BEGIN Input

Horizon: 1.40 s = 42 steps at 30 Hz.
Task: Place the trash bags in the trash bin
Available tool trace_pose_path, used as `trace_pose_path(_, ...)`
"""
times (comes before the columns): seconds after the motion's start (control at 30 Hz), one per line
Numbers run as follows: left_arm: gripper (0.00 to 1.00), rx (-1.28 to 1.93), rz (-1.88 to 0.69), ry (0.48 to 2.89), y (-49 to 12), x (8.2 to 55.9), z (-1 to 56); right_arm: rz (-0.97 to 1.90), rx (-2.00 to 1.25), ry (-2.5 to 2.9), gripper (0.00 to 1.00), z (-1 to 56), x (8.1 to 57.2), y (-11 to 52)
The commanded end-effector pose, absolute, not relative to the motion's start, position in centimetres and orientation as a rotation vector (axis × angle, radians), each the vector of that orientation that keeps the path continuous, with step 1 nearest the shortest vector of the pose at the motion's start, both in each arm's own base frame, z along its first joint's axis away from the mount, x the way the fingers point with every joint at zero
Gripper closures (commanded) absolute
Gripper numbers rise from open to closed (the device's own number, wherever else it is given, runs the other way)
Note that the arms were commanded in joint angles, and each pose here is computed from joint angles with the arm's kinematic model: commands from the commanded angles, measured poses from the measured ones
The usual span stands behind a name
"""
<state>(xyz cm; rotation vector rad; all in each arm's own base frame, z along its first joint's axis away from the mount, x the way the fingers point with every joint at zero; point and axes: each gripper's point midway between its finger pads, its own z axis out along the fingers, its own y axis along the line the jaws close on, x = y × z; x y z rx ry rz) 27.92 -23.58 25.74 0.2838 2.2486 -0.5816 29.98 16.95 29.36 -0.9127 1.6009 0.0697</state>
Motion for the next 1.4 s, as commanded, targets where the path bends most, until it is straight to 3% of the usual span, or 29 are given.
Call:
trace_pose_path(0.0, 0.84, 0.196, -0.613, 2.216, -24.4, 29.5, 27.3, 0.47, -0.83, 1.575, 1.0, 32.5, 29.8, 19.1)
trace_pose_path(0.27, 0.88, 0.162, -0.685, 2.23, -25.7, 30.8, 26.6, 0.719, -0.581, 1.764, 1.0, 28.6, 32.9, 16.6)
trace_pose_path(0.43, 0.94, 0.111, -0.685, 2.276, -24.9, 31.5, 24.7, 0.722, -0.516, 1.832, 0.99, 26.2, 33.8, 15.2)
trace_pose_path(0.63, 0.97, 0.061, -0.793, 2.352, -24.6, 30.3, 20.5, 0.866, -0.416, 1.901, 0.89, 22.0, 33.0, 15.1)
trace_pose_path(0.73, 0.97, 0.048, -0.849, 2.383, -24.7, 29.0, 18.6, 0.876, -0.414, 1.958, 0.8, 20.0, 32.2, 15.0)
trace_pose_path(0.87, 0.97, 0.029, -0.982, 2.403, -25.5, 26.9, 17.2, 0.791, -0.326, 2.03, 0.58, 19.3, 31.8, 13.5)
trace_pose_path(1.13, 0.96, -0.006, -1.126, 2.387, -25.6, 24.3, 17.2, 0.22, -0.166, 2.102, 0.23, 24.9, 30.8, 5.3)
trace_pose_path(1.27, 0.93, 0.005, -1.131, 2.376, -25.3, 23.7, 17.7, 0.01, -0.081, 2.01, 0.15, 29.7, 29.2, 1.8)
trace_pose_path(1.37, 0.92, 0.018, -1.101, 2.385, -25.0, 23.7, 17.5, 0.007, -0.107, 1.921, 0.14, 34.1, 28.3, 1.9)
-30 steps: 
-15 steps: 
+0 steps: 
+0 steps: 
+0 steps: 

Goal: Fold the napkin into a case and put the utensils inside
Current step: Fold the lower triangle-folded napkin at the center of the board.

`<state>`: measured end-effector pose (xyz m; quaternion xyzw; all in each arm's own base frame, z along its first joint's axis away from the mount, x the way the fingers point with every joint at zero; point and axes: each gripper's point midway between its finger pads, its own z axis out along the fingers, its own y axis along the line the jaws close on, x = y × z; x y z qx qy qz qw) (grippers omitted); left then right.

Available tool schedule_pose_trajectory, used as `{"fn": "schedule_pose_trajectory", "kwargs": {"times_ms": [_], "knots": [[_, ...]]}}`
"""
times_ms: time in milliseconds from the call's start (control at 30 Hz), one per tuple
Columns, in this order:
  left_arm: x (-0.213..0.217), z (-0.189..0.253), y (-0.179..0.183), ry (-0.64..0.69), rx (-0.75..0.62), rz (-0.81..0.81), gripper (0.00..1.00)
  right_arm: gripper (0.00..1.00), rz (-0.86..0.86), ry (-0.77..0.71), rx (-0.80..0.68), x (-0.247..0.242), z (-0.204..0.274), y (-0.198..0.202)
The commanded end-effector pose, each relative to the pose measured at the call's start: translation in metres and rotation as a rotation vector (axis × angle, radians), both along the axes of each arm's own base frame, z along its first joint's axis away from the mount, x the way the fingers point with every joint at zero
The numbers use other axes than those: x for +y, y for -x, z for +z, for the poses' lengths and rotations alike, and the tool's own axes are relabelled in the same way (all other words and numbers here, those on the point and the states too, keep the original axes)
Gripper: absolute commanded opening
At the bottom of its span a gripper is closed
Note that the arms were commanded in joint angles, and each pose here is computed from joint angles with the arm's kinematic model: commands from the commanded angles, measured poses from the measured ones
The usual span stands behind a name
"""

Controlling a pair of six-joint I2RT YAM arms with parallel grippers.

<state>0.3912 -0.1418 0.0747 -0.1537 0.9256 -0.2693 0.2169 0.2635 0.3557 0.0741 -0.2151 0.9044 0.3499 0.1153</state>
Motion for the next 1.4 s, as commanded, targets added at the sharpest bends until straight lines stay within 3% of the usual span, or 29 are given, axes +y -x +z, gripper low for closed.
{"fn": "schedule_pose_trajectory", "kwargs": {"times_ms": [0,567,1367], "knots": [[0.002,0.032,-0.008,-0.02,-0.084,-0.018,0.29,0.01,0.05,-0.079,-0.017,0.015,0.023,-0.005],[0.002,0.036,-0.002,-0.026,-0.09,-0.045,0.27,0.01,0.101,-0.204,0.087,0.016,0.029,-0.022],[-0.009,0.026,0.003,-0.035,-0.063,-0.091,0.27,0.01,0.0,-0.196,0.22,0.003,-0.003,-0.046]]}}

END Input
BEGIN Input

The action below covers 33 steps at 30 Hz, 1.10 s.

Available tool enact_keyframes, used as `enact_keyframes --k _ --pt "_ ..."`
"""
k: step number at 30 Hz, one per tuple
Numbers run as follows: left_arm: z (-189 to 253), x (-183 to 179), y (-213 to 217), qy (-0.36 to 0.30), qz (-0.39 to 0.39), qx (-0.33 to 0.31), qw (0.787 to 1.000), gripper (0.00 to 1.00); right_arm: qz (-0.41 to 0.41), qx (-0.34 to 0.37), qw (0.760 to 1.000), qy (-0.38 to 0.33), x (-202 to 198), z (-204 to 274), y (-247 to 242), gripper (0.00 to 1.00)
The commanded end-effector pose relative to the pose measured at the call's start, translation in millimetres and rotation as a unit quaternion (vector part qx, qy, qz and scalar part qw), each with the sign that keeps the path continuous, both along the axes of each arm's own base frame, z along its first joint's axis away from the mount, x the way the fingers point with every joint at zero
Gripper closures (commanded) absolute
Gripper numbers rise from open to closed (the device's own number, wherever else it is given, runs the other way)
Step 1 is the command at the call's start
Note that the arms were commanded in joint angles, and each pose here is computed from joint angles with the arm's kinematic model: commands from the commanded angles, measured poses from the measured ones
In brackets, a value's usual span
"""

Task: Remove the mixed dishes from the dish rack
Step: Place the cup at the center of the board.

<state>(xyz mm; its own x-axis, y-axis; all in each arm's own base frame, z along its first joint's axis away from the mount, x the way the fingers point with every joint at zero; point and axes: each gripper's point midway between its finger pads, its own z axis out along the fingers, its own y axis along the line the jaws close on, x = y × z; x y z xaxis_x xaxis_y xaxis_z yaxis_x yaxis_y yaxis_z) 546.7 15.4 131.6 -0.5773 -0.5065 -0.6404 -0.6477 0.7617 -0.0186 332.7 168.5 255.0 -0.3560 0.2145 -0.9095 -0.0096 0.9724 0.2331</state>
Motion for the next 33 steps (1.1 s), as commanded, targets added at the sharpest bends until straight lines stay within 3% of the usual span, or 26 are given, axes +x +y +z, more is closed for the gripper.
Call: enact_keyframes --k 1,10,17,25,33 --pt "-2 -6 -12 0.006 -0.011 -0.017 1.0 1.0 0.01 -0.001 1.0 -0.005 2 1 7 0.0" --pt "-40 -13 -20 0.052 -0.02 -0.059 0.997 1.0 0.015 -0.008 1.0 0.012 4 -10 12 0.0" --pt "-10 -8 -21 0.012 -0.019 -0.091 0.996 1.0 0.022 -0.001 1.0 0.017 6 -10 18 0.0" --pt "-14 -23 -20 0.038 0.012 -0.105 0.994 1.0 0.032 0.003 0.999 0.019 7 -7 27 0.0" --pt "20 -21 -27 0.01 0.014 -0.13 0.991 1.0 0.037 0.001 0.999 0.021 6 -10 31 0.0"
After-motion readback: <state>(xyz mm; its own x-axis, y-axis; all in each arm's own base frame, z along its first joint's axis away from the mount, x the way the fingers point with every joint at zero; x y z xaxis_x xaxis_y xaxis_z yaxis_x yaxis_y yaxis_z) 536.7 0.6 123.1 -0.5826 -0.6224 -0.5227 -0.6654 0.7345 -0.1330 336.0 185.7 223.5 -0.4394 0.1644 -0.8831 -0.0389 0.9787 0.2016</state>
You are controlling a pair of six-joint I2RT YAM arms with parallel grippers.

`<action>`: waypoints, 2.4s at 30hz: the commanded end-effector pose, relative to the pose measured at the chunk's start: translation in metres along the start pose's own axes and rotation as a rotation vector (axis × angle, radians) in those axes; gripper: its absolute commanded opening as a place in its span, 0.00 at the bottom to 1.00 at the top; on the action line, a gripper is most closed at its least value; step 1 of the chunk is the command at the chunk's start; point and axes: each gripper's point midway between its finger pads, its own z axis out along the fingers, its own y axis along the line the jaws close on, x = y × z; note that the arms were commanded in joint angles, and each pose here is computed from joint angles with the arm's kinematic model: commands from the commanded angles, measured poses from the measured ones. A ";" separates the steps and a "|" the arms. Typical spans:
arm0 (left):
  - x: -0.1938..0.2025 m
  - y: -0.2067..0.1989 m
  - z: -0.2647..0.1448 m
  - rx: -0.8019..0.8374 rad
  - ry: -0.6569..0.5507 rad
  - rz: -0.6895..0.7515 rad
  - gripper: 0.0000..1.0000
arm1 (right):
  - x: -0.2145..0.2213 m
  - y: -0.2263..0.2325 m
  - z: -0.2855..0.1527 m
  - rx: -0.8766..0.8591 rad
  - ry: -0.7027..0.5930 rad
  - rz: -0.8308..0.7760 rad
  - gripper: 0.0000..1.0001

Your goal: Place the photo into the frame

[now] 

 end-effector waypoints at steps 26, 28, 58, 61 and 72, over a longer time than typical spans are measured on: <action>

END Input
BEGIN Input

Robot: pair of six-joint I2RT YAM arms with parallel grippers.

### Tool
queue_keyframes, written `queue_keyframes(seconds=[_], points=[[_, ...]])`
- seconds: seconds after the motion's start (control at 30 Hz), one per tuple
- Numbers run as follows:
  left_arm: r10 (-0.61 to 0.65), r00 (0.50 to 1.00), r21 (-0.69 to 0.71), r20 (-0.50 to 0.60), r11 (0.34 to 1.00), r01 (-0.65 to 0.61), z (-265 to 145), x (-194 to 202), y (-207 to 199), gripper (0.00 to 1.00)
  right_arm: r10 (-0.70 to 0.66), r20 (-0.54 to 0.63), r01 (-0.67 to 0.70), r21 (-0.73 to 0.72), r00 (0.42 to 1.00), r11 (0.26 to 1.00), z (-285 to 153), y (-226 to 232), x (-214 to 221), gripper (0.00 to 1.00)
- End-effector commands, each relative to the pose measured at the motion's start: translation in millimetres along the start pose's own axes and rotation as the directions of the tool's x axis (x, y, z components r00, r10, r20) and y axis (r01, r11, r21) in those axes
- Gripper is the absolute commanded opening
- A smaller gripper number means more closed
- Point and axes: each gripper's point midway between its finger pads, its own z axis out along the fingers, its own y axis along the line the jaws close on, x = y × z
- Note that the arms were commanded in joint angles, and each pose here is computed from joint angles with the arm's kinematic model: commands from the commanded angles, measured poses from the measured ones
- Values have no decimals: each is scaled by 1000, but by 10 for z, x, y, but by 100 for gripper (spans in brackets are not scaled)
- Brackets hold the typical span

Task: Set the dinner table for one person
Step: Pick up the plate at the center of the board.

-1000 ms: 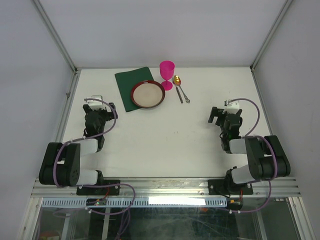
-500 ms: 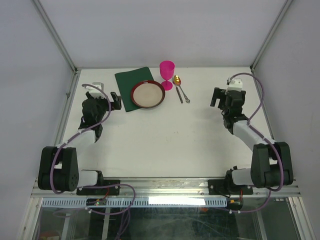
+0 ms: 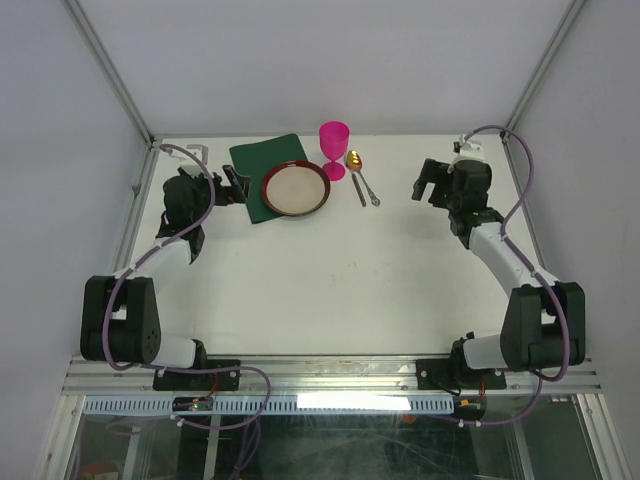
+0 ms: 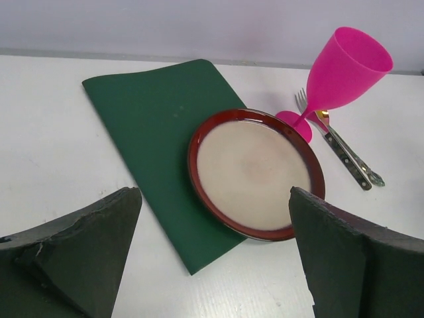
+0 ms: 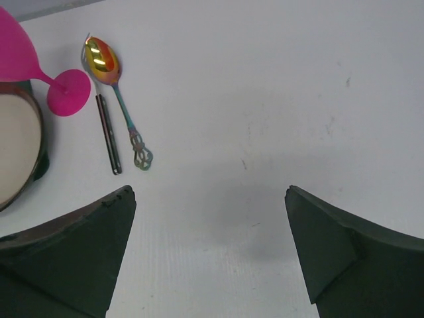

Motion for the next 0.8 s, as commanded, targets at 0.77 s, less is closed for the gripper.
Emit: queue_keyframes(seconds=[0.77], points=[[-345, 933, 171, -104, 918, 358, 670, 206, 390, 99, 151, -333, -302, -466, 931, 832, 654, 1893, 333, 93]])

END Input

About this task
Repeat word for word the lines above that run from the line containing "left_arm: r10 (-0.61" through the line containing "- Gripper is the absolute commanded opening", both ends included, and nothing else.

Task solution
  left_arm: r10 (-0.61 to 0.65), r00 (0.50 to 1.00), r21 (-0.69 to 0.71), r20 (-0.50 to 0.60), r11 (0.34 to 1.00), r01 (-0.65 to 0.61), z (-265 to 145), x (-194 to 202), y (-207 to 199), gripper (0.00 to 1.00)
  right_arm: r10 (-0.70 to 0.66), r20 (-0.54 to 0.63), r01 (-0.67 to 0.70), r21 (-0.73 to 0.72), r00 (0.42 to 1.00), r11 (0.26 to 1.00), z (-285 to 153), y (-226 to 232), x (-214 to 221), gripper (0.00 to 1.00)
- End-effector commands, each relative to the pose measured at the motion's start: translation in millimetres along the start pose's own axes and rotation as the directions of the tool's x axis (x, y, z components r00, r10, r20) and y axis (r01, r11, r21) in those axes
- Gripper is the absolute commanded opening

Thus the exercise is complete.